Statsig Feature Flags
Feature flags are conceptually simple: wrap a code change in a conditional, and decide at runtime who sees it. But the gap between "conceptually simple" and "production-ready at scale" is where most of the interesting engineering lives.
Statsig's feature flag product — called Feature Gates — is built around a specific philosophy: feature flags and experiments are fundamentally different tools, and conflating them creates problems for both engineering velocity and statistical rigor. This post explains how Statsig Feature Gates work, what makes them distinctive, and when to use them versus other tools in the experimentation stack.
1. What Is a Feature Gate?
A Feature Gate is Statsig's implementation of a feature flag. At its core, it's a boolean check — pass or fail — evaluated at runtime based on user attributes, environment data, and rules you define.
# Server-side check passed = statsig.check_gate(user, "new_checkout_flow") if passed: show_new_checkout() else: show_old_checkout()
The gate evaluates to true or false based on the targeting rules you've set up in the Statsig console. The evaluation happens locally in the SDK — no network request at check-time — which keeps latency negligible even when you have hundreds of flag checks per page.
2. The Anatomy of a Feature Gate
Every Feature Gate evaluation involves three components working together.
The ruleset
When you configure a gate in the Statsig console, you're building a set of rules: what percentage of users see true, which user attributes gate access, which environments the flag applies to. These rules are compiled into a JSON spec that gets distributed to your SDKs.

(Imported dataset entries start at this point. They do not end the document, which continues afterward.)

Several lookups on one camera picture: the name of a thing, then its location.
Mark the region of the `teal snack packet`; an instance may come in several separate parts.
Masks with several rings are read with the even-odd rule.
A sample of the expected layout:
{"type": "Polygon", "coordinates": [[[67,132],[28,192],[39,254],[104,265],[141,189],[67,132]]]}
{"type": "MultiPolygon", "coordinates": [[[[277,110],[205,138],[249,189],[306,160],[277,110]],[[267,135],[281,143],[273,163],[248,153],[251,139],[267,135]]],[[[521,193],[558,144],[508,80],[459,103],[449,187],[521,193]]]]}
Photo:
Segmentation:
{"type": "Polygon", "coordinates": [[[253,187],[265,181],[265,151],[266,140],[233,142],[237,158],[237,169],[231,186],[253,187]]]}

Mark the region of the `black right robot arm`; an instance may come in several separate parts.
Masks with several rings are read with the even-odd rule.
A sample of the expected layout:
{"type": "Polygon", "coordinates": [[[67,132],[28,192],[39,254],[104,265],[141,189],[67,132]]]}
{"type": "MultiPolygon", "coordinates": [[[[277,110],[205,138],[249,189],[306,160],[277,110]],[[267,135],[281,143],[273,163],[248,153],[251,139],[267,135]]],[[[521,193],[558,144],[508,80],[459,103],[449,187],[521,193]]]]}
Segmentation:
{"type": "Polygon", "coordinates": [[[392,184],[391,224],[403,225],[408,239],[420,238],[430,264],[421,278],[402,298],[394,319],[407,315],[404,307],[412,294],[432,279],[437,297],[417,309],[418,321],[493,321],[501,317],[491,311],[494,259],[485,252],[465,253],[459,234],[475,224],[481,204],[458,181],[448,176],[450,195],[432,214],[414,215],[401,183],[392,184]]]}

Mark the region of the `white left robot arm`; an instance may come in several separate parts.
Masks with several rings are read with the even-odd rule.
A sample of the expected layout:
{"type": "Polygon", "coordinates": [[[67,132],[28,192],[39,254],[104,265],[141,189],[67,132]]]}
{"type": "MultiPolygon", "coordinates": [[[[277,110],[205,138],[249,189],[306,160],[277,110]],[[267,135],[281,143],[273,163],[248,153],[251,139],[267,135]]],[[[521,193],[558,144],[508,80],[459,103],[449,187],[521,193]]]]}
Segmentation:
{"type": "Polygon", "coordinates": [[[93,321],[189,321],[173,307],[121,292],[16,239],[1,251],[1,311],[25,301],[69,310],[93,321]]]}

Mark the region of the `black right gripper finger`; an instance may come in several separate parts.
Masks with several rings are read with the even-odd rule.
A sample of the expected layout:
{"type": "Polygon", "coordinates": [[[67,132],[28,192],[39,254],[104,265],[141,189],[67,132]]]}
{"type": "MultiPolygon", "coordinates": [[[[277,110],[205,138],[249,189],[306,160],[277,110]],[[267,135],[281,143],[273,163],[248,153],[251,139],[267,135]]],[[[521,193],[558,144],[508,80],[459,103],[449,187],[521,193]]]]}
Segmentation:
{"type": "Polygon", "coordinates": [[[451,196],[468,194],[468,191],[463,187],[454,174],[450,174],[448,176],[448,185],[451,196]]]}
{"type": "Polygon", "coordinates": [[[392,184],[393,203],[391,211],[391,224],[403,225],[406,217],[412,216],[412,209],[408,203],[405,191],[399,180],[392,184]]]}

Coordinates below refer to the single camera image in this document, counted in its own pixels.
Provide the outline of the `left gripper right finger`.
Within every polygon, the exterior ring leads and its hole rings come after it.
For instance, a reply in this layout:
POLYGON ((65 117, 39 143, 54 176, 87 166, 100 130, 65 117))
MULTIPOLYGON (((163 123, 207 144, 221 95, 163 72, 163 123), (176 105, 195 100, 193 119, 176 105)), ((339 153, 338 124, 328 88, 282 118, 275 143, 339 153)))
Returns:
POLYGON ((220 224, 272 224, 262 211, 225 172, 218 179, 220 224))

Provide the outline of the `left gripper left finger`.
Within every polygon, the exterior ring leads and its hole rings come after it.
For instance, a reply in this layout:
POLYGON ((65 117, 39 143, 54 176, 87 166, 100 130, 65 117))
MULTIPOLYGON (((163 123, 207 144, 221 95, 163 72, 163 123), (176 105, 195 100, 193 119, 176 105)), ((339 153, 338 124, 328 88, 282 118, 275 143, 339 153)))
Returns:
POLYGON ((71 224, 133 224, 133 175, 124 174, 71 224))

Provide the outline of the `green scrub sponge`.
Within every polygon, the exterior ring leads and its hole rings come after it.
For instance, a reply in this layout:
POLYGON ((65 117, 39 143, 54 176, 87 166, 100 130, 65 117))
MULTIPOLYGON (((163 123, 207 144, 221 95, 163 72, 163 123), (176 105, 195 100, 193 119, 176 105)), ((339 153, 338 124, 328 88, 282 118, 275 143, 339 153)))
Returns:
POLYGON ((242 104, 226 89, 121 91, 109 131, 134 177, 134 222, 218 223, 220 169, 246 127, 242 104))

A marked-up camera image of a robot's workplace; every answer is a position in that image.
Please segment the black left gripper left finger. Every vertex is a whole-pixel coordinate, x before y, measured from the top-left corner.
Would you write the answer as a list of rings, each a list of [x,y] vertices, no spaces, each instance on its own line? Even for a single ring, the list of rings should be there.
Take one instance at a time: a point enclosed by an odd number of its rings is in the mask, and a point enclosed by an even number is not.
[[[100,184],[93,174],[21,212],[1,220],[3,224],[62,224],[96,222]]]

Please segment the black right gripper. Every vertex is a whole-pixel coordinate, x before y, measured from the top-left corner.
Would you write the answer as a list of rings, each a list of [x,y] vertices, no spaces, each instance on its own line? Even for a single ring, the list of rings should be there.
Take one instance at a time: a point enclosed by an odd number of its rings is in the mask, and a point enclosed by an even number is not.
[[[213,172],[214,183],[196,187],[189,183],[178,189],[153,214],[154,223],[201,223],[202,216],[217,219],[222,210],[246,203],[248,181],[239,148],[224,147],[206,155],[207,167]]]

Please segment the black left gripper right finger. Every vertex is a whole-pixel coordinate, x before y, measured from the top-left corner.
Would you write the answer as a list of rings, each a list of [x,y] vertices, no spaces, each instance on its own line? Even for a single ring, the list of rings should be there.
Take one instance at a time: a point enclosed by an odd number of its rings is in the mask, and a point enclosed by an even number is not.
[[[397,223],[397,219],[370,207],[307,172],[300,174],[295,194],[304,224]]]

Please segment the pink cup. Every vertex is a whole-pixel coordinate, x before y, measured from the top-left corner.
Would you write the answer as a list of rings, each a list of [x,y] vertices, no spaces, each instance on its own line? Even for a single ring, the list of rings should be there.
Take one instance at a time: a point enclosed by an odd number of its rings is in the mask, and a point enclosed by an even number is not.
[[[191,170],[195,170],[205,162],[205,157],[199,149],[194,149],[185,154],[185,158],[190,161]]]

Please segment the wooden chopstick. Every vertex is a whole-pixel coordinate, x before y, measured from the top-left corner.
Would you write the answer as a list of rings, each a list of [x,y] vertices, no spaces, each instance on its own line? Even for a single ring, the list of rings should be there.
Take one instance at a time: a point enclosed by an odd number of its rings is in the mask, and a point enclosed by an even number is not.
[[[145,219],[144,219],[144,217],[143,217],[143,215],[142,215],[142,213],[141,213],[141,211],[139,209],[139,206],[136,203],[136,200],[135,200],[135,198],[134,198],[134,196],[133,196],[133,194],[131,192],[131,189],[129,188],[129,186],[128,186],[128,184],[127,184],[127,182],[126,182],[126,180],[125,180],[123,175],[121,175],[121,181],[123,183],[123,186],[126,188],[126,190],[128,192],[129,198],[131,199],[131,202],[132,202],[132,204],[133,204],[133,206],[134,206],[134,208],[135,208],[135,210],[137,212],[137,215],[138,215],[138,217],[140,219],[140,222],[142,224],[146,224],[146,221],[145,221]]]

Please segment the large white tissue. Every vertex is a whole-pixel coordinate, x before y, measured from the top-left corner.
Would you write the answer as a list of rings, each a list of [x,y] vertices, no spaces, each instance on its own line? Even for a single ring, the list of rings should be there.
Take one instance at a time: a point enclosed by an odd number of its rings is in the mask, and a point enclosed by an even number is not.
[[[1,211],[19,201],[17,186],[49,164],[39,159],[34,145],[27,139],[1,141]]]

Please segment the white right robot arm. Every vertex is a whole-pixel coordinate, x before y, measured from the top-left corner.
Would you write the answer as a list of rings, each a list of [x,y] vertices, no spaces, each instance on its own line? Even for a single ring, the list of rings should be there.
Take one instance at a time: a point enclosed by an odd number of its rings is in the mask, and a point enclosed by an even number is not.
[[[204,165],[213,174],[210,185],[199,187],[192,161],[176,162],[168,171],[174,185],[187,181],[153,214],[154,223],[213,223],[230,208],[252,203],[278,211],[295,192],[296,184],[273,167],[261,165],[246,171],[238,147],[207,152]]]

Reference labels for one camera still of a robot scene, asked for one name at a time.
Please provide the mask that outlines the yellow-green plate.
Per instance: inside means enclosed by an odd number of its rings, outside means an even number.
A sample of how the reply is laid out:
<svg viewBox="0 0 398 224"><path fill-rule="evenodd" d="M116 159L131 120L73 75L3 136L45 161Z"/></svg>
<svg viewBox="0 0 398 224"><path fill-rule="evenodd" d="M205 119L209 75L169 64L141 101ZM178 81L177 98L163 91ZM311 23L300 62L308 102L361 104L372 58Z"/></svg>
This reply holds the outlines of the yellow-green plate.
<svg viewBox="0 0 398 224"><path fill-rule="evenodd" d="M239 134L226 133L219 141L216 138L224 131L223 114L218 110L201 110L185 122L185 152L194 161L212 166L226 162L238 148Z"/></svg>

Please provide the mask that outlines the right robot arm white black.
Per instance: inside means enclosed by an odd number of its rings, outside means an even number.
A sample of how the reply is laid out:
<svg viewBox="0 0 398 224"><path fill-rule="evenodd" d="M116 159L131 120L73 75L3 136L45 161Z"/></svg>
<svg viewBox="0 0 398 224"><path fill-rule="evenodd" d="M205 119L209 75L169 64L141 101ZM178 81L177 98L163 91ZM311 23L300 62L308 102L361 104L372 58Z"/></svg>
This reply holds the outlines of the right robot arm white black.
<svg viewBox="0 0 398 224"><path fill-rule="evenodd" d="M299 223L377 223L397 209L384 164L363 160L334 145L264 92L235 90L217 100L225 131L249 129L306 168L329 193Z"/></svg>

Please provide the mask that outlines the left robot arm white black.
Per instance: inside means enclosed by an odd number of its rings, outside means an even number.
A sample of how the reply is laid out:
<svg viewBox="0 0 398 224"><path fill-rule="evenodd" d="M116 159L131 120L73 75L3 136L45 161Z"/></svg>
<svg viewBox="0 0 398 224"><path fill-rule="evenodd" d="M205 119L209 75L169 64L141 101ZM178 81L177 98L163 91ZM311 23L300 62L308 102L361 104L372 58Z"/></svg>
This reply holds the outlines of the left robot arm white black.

The SDK evaluation Rather than making a network request each time you check a gate, the SDK downloads the full ruleset at initialization and evaluates rules locally against the current user object. The result: gate checks that run in under 1ms, with no added latency to your request path.
The user object The user object is how the SDK knows who it's dealing with. At minimum, it needs a user ID. But you can pass additional attributes — email, country, device type, app version, subscription tier — and the gate rules can target on any of them.
user = StatsigUser( user_id="user_123", email="user@example.com", country="KR", custom={"subscription": "premium", "app_version": "3.2.1"} )
3. What You Can Target On
Statsig Feature Gates support a wide range of targeting conditions out of the box:
| Condition type | Examples |
|---|---|
| User attributes | email, user ID, custom fields |
| Geographic | country, locale (resolved from IP) |
| Device/browser | device type, browser name, OS version |
| App version | semantic versioning operators (≥, ≤, etc.) |
| Environment | production, staging, development |
| Percentage rollout | random X% of users by ID hash |
| Segments | reusable rule groups (e.g. "all beta users", "EU users") |
The percentage rollout uses consistent hashing on the user ID, so a given user always gets the same gate result — they won't flip between true and false across sessions.
4. When to Use Feature Gates (and When Not To)
Statsig is explicit about the distinction between feature flags and experiments. This isn't just product positioning — it reflects a real architectural difference.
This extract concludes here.